鍋横交差点南側のラーメン店「麺屋どうげんぼうず」(中野区本町4)店主・近廣直也さんの仕事論をライター川口和正さんが取材して執筆した単行本「どうげんぼうずという仕事」が9月1日、「TUK TUK CAFE」から出版された。
同店のラーメンが好きで、客として店に通っていたというライターの川口さんは「客として店に通ううち、近廣さんの話を聞くようになったが、とにかく毎回、引き込まれた。一杯のラーメンが出来上がるまでの話から、動物や子どもたちに対する思い、近所のお年寄りとの関わり、街頭演説に来た自民党の政治家に抗議したときのことなど。ラーメンを食べ終わってから1~2時間、話を聞いたことは何度もあった。近廣さんの仕事に対する姿勢、人との関わり方、そして、政治や社会に対して臆せず、発言して行動していることを活字にして、ぜひ伝えたいと思った」と取材のきっかけを話す。
2021年6月、近廣さんへのインタビューが始まった。近廣さんは「まず企画ありきではなかったのがいいと思った。書きたいものを書く、という川口さんのシンプルな動機がいい。そのモチーフに選ばれることなんて、なかなかないことだと思ったので、照れ臭さもあったが、川口さんの熱意に負け、インタビューに応じることにした」という。
読みどころについて、川口さんは「どうげんぼうずのラーメンが出来上がるまでのプロセスとストーリーも語ってもらった。『1ミリでもいいから、昨日よりも成長していたい』という意思、『失敗こそが相棒であり、先生である』といった経験から紡がれたメッセージなど、ラーメン屋に限らず、全ての仕事において大事なことが語られている。

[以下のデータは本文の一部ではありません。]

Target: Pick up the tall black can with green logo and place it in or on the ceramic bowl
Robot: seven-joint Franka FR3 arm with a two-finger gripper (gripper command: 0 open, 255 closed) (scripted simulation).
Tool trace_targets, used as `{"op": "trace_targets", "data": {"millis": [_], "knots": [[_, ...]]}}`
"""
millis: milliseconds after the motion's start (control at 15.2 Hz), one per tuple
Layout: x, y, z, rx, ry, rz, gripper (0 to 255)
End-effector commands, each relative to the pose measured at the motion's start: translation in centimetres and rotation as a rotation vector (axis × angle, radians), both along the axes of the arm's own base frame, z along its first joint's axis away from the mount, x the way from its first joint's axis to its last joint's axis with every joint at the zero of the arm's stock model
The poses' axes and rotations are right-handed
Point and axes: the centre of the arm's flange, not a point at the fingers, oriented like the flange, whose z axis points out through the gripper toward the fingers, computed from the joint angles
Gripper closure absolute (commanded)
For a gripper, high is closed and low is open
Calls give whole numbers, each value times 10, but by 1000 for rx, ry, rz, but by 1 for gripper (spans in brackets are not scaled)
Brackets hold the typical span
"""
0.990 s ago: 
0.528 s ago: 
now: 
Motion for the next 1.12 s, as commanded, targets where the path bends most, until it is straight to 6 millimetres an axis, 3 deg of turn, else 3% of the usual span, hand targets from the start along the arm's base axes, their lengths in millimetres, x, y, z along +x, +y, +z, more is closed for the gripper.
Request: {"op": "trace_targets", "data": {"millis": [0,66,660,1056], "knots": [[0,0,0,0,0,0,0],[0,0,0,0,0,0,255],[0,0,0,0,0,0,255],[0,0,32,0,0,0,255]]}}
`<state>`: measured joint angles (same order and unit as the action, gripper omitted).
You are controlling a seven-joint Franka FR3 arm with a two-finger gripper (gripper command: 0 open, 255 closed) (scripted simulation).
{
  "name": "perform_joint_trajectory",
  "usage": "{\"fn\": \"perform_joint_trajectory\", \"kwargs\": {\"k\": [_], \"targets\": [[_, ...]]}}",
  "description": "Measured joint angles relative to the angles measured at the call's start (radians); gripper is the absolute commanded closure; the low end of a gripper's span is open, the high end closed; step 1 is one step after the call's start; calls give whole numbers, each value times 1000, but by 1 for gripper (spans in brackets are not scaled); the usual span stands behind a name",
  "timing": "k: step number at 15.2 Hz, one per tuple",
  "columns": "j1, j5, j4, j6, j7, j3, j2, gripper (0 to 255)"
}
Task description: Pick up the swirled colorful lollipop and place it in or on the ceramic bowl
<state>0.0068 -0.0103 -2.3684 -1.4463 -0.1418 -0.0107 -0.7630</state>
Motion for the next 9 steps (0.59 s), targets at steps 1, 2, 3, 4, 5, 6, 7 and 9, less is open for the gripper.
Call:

消費税増税やコロナ禍で飲食店は大きな打撃を受けたが、近廣さんがその危機をいかに乗り切ったか、あるいは、乗り切ろうとしているか、ここも読みどころ」と話す。「『ラーメン先生』と題した章も必読。先日、どうげんぼうずが店を構える中野・鍋横商店街の夏祭りに、どうげんぼうずも模擬店を出したが、『ラーメン先生』の教え子が手伝いに来ていた。『ラーメン先生』とは何か、ぜひ確かめてほしい」とも。
取材・構成の川口さん、編集の杉山敦さんは共に中野区民で同店の常連客。撮影は沼田学さん、デザインは下山ワタルさんが務めた。
近廣さんは1975(昭和50)年、山口県下関市生まれ。ミュージシャンを目指し、17歳で上京。ソロシンガーとして活動する。多くのアルバイトを経て30歳過ぎからラーメン店で働き始め、2013(平成25)年、笹塚に「麺屋どうげんぼうず」を開業。翌年独立して、現在の場所に移転。差別や悪政に明確に反対する舌鋒鋭いツイートも人気で、フォロワーは1万人を超える。イスラエルのパレスチナへの侵攻、虐殺に対し、2024年2月より店の定休日を使い、麹町のイスラエル大使館の前で一人で抗議を始める。その様子を記録した動画はアラビア語圏でも大きな共感を呼んでいる。好きなものは広島カープと猫。
定価は2,200円。同書は同店や「TUK TUK CAFE」ウェブサイトで販売する。